**Task to complete:** Read through the listing below, and copy every line where the string "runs" appears.

**Listed entries:**
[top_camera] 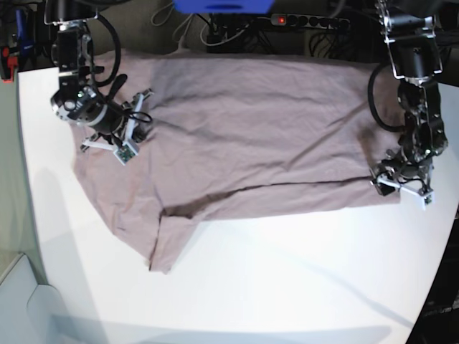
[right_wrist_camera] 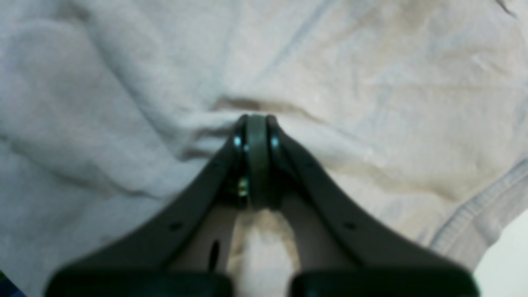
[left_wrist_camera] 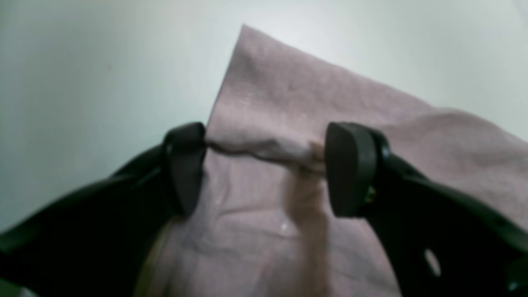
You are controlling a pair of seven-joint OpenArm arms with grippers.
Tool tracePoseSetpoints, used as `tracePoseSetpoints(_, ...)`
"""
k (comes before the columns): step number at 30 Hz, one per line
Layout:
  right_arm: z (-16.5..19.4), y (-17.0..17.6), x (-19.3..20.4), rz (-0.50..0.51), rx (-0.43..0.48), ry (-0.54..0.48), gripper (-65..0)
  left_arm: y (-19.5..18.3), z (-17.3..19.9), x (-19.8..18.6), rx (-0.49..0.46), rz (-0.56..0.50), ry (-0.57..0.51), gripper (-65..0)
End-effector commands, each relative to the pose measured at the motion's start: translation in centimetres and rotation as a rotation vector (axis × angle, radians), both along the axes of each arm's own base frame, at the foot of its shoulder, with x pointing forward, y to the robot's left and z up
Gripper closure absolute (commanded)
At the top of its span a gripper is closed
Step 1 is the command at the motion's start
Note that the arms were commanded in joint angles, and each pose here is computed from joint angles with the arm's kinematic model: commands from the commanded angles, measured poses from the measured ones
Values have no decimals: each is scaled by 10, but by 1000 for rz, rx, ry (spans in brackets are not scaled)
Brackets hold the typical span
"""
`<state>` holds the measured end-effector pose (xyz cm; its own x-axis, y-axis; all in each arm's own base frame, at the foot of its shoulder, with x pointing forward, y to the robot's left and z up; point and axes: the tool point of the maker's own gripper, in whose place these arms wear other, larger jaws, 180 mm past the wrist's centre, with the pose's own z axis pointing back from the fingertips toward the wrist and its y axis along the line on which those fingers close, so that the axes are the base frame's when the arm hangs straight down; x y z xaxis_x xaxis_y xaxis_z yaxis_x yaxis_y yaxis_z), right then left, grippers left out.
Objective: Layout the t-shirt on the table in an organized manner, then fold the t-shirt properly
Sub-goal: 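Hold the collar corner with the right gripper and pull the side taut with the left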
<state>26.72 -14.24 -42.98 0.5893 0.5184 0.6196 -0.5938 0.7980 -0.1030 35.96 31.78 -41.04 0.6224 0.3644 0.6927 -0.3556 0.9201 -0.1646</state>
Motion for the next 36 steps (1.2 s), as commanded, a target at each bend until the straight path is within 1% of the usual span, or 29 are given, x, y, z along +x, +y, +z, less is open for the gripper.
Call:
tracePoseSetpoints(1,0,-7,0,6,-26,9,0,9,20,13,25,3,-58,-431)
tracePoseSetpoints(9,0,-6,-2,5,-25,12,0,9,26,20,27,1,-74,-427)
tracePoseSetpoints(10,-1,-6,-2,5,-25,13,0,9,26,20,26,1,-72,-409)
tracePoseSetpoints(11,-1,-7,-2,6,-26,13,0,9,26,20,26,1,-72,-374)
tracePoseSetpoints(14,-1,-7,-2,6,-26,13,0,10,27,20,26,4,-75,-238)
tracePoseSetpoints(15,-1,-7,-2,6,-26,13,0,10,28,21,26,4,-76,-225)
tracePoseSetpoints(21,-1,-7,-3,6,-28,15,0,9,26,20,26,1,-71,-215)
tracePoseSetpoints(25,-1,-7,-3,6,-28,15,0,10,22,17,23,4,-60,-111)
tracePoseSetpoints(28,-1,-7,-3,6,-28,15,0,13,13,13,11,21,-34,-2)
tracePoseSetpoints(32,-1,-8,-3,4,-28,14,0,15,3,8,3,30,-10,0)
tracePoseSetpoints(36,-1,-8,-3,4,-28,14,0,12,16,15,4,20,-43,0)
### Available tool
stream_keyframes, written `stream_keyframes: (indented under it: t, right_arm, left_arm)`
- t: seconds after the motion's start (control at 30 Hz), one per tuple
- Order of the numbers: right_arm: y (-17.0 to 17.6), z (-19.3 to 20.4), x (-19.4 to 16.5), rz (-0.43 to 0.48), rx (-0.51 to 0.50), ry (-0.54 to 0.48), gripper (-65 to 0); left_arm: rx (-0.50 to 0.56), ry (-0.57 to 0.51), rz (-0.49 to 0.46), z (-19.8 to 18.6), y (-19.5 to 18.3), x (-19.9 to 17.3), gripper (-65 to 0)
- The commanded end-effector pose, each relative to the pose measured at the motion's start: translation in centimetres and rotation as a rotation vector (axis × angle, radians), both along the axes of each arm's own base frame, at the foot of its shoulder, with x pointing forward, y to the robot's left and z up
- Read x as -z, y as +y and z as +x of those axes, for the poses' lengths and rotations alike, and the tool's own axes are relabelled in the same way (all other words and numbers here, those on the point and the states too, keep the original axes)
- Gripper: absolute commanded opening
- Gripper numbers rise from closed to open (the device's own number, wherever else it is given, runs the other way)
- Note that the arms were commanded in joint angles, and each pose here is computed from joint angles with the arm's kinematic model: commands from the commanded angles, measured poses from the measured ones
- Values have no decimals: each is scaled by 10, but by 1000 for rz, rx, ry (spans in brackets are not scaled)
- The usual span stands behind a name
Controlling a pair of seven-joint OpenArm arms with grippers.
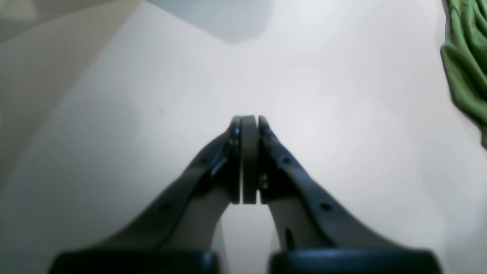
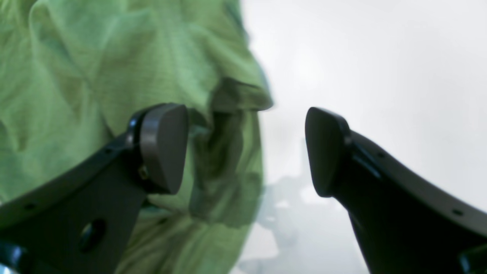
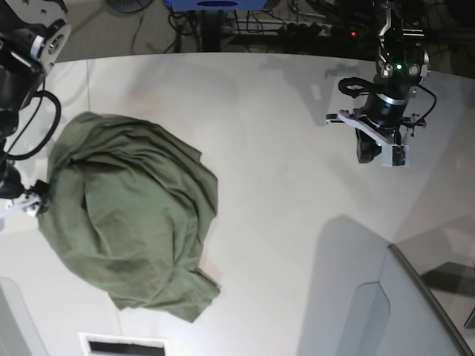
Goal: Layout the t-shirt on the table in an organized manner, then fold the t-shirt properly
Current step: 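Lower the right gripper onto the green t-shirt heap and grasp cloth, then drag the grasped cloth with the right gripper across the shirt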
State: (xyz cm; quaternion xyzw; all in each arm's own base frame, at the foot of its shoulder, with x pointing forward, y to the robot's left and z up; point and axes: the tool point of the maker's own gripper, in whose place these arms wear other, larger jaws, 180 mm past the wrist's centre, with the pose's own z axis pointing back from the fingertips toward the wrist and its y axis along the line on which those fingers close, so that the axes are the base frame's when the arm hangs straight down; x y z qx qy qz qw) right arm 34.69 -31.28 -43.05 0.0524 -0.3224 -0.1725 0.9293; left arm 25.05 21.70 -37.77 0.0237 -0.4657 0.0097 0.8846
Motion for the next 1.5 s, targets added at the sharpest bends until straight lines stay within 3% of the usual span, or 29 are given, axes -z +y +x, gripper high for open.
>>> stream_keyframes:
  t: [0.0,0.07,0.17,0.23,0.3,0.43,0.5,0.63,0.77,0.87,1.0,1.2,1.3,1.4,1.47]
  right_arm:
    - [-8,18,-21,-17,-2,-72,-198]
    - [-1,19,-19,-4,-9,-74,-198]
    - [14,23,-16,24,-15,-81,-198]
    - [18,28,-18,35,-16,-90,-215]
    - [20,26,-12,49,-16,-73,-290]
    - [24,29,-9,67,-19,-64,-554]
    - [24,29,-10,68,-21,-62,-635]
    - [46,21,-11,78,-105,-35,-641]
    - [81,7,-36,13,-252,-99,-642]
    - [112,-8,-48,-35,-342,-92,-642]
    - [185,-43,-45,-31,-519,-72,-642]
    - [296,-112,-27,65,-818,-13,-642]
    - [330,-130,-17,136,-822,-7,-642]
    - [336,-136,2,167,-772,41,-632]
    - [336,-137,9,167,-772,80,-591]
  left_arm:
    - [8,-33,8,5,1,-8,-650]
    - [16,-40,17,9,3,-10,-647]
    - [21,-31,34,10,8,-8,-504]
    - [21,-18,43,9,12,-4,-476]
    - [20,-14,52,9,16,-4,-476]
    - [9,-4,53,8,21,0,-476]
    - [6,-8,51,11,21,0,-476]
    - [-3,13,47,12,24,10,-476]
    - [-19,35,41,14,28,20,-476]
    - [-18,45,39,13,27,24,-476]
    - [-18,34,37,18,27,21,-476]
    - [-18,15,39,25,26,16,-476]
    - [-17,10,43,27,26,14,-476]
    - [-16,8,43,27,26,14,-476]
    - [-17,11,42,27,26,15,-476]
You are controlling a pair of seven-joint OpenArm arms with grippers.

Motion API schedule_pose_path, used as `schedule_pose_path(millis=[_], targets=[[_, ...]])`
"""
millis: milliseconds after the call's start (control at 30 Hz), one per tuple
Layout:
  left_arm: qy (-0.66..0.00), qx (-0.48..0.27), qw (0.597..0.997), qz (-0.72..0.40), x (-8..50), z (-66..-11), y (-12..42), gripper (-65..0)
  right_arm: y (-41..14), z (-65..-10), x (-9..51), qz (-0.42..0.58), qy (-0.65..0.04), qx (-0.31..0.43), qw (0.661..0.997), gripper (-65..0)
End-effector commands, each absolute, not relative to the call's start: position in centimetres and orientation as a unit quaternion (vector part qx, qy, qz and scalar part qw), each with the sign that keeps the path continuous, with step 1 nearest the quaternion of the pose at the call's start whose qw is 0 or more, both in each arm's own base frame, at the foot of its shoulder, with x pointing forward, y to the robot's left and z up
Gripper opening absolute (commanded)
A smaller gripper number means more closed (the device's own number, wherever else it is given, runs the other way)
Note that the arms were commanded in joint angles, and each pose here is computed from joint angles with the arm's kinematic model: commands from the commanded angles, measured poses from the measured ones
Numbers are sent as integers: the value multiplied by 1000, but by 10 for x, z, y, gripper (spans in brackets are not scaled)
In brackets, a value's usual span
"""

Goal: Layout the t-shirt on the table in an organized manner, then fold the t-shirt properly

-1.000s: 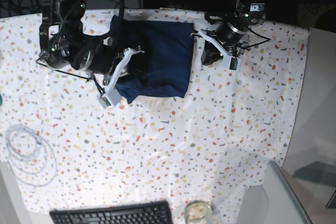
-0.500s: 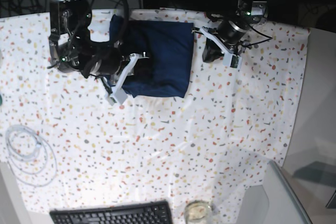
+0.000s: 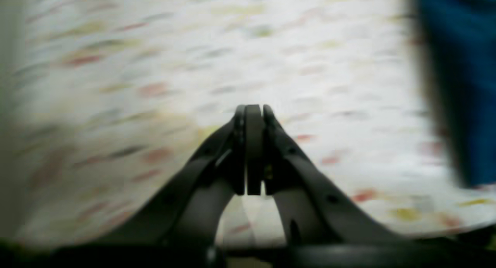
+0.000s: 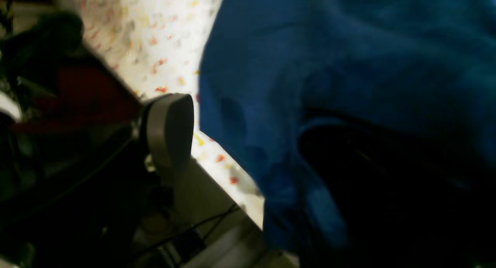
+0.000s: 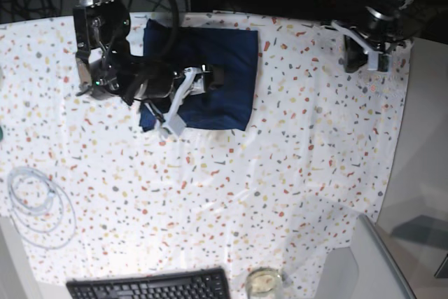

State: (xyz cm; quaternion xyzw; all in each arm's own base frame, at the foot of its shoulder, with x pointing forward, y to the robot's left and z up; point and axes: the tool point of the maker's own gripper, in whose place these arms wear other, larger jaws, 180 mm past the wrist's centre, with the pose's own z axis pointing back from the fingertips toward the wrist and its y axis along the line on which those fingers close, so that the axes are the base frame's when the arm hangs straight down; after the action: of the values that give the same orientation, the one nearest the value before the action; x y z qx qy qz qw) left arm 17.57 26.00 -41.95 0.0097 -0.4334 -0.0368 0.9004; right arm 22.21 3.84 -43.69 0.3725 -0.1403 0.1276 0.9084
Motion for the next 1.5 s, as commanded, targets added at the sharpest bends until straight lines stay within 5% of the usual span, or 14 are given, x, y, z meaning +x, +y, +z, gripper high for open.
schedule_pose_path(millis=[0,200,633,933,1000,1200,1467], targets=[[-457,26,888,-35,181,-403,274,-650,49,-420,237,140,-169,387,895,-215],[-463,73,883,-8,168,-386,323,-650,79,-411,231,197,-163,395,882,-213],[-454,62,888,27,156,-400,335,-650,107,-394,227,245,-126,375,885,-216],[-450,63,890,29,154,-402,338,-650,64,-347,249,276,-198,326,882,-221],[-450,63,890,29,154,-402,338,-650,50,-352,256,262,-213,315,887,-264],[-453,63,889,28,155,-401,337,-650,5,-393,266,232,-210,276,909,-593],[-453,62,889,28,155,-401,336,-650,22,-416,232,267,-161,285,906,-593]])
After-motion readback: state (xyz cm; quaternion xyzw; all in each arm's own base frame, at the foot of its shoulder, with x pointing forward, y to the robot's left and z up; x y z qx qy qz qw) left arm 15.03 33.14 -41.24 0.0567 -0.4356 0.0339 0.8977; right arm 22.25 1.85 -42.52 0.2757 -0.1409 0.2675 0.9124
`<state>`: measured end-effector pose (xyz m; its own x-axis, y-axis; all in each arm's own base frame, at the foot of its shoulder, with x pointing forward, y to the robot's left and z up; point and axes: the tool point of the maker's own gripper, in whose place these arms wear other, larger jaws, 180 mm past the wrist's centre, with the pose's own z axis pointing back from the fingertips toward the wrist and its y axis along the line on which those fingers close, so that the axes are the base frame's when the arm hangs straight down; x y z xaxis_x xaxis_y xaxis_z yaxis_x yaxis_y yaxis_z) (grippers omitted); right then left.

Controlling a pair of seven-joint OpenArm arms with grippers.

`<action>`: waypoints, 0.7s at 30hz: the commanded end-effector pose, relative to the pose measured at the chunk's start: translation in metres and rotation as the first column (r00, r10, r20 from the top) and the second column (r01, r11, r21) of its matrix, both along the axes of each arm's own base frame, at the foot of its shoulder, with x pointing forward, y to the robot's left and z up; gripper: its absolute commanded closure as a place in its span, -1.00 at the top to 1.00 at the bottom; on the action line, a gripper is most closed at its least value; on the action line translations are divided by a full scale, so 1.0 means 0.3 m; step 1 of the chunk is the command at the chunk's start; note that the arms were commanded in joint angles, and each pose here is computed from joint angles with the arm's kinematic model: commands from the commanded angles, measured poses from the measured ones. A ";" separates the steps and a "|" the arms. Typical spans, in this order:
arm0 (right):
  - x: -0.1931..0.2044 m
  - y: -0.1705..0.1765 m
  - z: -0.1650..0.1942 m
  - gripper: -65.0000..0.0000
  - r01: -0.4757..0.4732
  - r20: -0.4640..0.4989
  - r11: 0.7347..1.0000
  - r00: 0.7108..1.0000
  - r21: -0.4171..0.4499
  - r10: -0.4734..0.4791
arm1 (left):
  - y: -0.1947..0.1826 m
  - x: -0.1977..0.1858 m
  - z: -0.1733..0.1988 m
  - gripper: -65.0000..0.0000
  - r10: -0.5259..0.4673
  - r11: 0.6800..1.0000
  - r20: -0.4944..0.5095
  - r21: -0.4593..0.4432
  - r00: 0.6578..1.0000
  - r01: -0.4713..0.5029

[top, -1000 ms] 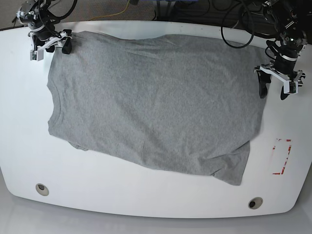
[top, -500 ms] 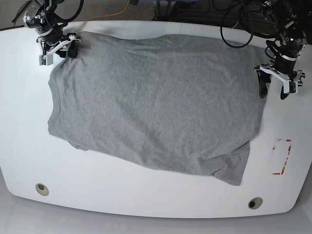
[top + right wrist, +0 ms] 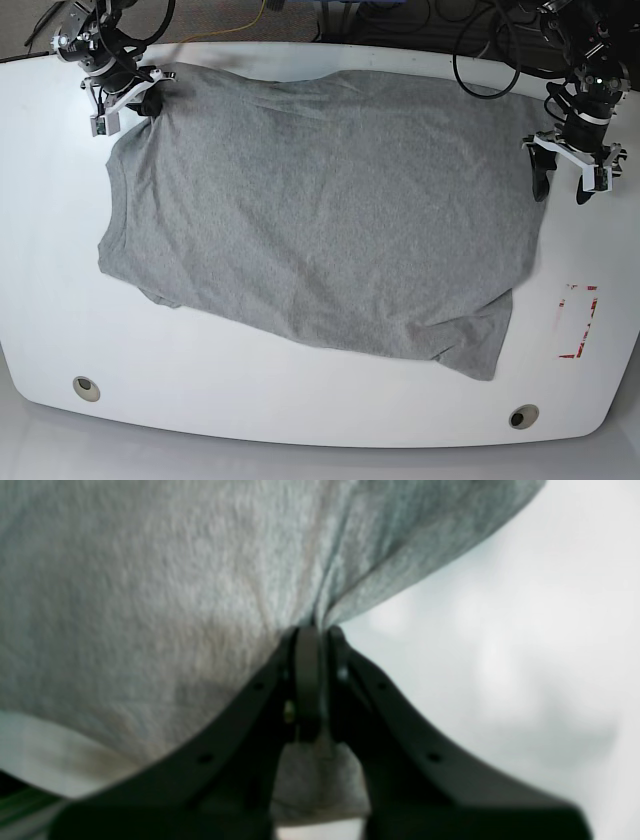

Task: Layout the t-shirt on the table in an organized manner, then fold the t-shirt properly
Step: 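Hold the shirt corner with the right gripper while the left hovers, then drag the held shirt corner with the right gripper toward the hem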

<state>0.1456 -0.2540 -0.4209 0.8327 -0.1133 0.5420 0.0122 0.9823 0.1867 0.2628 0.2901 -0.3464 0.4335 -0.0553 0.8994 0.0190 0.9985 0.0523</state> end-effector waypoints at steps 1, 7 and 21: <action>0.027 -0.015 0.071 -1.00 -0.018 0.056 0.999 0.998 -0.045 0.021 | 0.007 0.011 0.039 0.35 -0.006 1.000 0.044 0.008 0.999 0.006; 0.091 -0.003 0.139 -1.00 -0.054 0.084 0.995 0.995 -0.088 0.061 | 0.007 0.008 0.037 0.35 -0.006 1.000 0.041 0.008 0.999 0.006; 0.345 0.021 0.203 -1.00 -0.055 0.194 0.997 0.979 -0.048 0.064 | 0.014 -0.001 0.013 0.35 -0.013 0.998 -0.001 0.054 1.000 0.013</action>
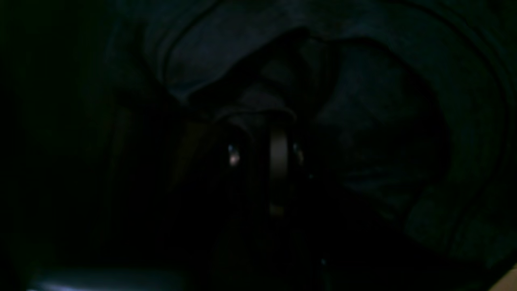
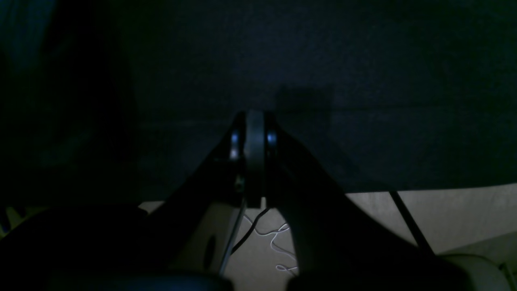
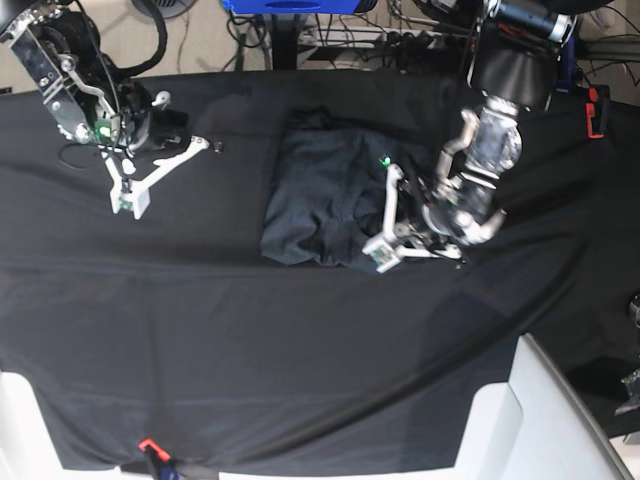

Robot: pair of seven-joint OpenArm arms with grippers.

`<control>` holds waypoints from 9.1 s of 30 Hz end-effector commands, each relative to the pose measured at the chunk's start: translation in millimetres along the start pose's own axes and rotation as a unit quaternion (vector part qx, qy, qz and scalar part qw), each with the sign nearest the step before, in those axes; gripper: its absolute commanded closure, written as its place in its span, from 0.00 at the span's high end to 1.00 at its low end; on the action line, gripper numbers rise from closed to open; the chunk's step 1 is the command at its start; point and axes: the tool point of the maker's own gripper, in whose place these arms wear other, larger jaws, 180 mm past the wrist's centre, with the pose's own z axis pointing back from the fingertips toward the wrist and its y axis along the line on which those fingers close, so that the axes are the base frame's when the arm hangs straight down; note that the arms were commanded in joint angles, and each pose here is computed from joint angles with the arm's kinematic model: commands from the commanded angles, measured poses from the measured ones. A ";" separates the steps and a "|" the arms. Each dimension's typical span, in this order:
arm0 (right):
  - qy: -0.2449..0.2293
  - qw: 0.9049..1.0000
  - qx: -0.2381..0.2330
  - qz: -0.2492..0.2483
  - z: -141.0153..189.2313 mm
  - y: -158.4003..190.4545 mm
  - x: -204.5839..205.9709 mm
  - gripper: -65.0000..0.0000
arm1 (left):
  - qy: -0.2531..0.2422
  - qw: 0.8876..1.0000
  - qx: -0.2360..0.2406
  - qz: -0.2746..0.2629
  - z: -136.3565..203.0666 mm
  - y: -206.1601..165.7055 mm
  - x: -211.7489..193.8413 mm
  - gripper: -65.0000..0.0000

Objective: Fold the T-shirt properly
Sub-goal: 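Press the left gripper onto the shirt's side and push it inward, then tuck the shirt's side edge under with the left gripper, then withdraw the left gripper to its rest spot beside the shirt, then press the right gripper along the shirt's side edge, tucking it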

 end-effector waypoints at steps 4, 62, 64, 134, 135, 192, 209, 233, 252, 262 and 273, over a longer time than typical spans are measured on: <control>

**Exercise answer:**
- Gripper numbers rise from closed to open (the device's own number, wherever else it is given, runs the other way)
A smaller gripper number means more closed (the device's own number, wherever else it is given, runs the other way)

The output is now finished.